Awal sekali saat lulus, Sotya tak langsung kerja karena tak memiliki baju untuk bekerja. Ia hanya punya atasan putih dan rok span hitam yang digunakannya saat ujian kuliah. Kalaupun ada kemeja lain yang berwarna itu hanya dua. Masalah lainnya, tepat setelah wisuda, keluarganya sedang terkena musibah dan ekonomi yang taraf sederhana itu makin jatuh ke level miskin di mana makan saja susah. Sementara tempat yang menawarkan lowongan kerja cukup jauh dan ia tak memiliki motor. Terpaksalah ia melupakan tawaran pekerjaan-pekerjaan itu karena tak ada biaya transportasi.

Demi memegang uang, ia pun bekerja seadanya hingga terkumpul cukup uang untuk beli baju kerja yang layak dan transportasi. Namun, apa daya rezeki belum juga menghampiri. Sembari menunggu, ia berusaha menjadi reseller baju online tapi belum beruntung juga. Mungkin jiwa berdagangnya masih ciut. Akhirnya ia kembali bekerja serabutan.
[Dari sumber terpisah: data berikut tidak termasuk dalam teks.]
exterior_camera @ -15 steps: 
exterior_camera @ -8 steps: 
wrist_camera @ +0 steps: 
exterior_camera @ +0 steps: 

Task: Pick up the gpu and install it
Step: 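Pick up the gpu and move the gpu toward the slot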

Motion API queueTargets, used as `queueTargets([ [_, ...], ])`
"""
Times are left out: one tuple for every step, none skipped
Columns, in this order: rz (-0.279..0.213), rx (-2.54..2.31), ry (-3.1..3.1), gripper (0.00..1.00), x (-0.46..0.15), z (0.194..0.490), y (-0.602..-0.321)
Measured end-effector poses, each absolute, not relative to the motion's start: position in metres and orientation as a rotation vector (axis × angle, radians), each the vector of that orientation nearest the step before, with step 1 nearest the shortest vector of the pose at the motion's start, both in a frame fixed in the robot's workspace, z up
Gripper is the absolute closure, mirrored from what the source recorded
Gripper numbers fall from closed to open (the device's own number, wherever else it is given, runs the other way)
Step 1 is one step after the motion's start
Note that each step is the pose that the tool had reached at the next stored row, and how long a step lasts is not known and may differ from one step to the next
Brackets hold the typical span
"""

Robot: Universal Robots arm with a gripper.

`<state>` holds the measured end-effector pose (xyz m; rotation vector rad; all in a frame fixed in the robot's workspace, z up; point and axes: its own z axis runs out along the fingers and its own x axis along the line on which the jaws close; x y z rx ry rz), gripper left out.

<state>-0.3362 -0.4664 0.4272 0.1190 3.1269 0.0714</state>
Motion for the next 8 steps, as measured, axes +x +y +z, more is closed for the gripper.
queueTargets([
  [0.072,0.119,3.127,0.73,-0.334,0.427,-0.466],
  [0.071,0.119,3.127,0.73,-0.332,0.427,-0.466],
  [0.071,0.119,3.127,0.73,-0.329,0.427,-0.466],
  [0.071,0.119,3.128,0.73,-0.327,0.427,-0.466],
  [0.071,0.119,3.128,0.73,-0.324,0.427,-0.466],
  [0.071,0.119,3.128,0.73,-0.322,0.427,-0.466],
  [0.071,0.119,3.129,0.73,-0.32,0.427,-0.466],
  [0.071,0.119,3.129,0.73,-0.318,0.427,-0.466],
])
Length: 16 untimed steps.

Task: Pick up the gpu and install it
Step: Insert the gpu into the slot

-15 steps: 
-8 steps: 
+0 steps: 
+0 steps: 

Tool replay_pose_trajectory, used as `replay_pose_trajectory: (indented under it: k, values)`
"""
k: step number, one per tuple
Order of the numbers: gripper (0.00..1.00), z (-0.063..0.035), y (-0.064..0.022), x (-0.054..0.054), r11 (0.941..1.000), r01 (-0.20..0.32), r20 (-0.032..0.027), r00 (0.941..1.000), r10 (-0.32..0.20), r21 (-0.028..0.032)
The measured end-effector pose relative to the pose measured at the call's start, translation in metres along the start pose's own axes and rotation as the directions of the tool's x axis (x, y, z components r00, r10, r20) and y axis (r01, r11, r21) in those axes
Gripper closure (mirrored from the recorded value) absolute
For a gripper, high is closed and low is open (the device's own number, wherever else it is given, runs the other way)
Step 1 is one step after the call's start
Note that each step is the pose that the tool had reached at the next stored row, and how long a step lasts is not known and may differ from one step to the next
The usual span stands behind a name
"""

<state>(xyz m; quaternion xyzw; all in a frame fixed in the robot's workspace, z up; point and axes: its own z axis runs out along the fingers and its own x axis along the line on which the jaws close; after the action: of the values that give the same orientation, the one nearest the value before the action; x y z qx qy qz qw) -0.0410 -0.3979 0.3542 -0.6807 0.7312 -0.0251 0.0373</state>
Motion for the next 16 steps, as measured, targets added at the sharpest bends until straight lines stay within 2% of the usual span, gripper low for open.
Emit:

"Memang aku bisa?" gumam Sotya pada dirinya sendiri. Baginya tak selamanya memiliki kenalan orang dalam di suatu perusahaan itu jalannya mulus ditambah ia tak ingin membuat malu orang tersebut akan kebodohannya. Sebab yang dipertaruhkan adalah nama baik orang tersebut. Jika gagal, orang tersebut akan tidak dipercayai lagi jika merekrut atau mengajak seseorang. "Halah, pusing! Maju salah, mundur tambah salah."